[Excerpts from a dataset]
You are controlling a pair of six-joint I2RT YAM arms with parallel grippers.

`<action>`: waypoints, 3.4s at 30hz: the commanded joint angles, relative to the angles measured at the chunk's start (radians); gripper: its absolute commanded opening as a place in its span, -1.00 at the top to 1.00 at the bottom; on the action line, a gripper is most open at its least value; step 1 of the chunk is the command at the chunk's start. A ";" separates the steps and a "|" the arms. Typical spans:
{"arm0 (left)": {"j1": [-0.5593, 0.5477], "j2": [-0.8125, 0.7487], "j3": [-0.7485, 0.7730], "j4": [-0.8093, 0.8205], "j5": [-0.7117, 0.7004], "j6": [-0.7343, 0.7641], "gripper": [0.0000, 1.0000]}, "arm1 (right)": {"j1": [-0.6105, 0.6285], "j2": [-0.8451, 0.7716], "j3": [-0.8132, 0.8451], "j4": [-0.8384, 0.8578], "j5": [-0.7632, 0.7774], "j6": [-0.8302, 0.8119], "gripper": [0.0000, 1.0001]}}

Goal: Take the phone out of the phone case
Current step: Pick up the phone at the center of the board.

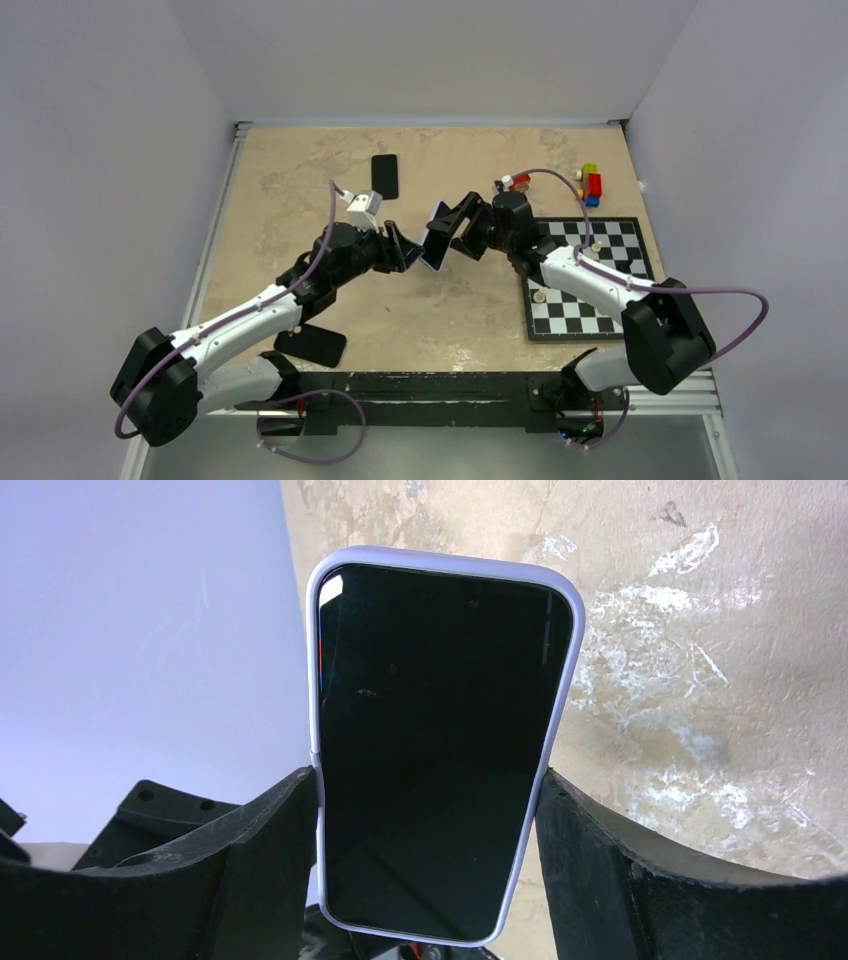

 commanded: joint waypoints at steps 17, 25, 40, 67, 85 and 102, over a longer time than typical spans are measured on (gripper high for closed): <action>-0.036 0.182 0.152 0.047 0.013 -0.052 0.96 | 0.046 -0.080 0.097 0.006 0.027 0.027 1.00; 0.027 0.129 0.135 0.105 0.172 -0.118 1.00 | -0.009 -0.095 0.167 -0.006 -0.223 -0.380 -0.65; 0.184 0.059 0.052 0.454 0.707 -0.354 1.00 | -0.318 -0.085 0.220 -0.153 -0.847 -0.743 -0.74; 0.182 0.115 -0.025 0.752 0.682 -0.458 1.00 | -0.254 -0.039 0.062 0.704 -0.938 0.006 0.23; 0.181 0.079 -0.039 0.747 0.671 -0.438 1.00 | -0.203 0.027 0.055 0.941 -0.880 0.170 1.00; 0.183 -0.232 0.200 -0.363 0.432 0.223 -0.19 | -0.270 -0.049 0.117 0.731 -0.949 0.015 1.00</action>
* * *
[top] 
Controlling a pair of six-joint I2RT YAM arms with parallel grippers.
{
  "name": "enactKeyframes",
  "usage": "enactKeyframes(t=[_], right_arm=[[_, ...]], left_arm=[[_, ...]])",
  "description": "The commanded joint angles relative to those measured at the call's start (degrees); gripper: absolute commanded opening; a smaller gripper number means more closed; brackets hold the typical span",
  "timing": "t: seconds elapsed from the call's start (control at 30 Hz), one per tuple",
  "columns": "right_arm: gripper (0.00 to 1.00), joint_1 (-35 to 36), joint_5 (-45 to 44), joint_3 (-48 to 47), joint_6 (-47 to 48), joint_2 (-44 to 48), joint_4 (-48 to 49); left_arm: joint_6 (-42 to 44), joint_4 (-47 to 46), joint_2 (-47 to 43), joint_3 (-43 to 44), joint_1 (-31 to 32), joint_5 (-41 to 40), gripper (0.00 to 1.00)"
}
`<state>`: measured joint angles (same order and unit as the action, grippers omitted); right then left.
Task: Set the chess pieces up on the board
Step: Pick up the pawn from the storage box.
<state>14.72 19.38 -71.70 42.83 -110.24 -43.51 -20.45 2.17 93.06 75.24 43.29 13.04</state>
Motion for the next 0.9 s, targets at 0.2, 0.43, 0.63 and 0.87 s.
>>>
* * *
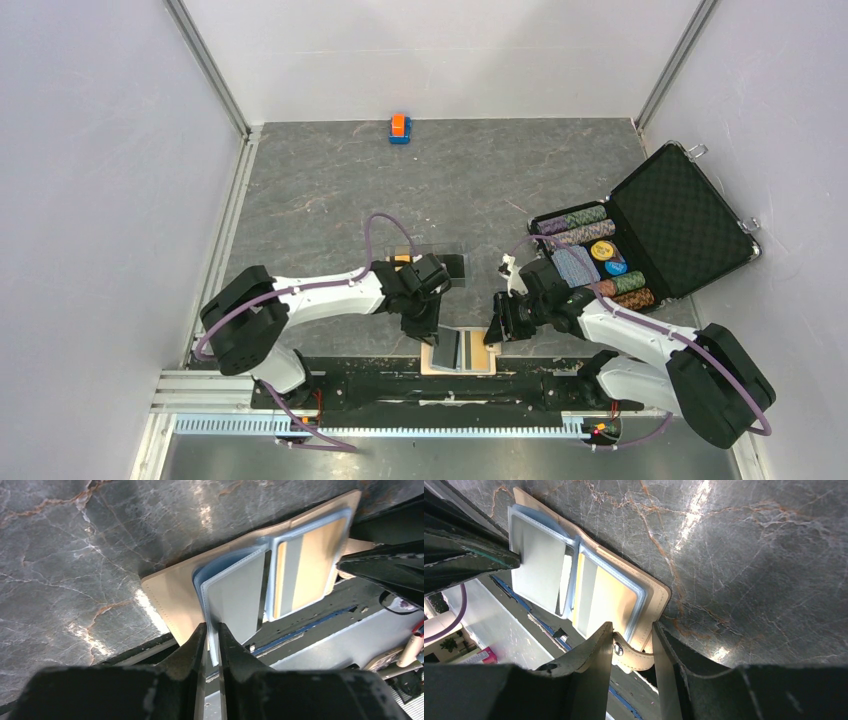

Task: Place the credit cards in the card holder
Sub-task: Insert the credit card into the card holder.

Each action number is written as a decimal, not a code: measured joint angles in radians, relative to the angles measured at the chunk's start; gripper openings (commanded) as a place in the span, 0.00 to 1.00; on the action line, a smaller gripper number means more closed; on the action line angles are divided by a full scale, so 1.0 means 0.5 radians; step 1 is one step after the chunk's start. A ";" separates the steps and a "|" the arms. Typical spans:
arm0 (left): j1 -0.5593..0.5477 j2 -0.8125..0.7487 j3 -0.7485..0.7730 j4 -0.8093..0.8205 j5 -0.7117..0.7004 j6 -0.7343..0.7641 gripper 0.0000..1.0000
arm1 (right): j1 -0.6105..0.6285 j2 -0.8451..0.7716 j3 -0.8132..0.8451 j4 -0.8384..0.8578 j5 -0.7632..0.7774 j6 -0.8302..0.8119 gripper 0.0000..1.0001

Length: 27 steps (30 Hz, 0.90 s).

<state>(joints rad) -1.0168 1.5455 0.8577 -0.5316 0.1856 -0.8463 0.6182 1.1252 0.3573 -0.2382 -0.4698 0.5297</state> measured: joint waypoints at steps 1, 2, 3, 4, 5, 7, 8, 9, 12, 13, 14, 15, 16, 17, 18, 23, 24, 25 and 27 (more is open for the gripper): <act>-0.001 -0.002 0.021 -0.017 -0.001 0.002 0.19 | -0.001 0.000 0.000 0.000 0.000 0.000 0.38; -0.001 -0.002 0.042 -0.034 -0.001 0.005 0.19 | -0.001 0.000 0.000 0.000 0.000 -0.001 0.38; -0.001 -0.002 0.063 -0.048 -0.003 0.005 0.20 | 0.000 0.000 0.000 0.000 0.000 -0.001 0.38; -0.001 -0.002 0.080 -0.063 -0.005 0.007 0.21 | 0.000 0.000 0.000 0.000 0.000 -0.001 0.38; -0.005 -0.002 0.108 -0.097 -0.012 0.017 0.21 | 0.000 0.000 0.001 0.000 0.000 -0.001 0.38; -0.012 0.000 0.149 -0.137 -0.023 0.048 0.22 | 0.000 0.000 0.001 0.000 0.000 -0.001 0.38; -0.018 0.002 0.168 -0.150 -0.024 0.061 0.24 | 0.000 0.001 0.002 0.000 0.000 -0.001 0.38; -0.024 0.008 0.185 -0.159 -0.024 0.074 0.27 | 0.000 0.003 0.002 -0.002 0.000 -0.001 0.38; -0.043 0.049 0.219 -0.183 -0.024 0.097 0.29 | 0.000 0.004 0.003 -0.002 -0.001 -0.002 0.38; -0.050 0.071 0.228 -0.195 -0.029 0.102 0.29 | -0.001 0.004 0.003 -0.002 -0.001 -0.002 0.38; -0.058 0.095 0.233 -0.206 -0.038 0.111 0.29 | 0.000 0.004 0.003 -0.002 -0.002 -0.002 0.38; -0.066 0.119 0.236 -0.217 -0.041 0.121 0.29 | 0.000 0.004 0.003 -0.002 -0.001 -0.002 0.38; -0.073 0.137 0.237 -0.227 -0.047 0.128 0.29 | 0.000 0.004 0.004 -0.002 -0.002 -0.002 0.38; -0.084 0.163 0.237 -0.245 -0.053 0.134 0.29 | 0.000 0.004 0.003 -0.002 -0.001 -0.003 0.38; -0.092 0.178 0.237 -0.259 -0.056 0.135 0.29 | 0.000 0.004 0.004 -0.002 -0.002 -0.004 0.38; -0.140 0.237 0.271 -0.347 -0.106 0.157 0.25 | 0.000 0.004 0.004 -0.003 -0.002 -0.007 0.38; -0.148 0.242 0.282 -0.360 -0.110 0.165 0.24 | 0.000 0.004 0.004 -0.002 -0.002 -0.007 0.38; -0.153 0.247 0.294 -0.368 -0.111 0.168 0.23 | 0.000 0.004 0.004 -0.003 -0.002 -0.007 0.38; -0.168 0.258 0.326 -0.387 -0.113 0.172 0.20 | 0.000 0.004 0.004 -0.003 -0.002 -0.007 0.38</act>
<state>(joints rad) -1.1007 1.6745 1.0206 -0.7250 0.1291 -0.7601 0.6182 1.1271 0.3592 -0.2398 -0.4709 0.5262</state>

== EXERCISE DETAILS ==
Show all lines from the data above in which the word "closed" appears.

== EXERCISE SOLUTION ==
 commanded: joint waypoints at steps 17, 25, 40, 67, 85 and 102, over a longer time than typical spans are measured on (gripper high for closed): <action>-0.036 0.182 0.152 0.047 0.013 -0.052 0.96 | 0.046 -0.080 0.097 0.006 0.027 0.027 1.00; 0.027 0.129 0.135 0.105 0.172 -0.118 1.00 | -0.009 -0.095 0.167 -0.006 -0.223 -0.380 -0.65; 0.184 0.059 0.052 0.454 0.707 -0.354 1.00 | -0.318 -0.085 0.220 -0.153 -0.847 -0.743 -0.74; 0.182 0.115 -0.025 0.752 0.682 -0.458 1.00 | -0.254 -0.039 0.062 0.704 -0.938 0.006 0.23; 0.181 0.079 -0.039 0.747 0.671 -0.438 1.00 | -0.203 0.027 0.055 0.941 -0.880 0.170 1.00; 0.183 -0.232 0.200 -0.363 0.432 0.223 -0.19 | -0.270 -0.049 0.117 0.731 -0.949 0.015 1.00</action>
  "description": "The commanded joint angles relative to those measured at the call's start (degrees); gripper: absolute commanded opening; a smaller gripper number means more closed; brackets hold the typical span",
Each action number is written as a decimal, not a code: measured joint angles in radians, relative to the angles measured at the chunk's start; gripper openings (commanded) as a place in the span, 0.00 to 1.00; on the action line, a smaller gripper number means more closed; on the action line angles are divided by a full scale, so 1.0 means 0.5 radians; step 1 is one step after the chunk's start. A ";" separates the steps and a "|" the arms. Typical spans:

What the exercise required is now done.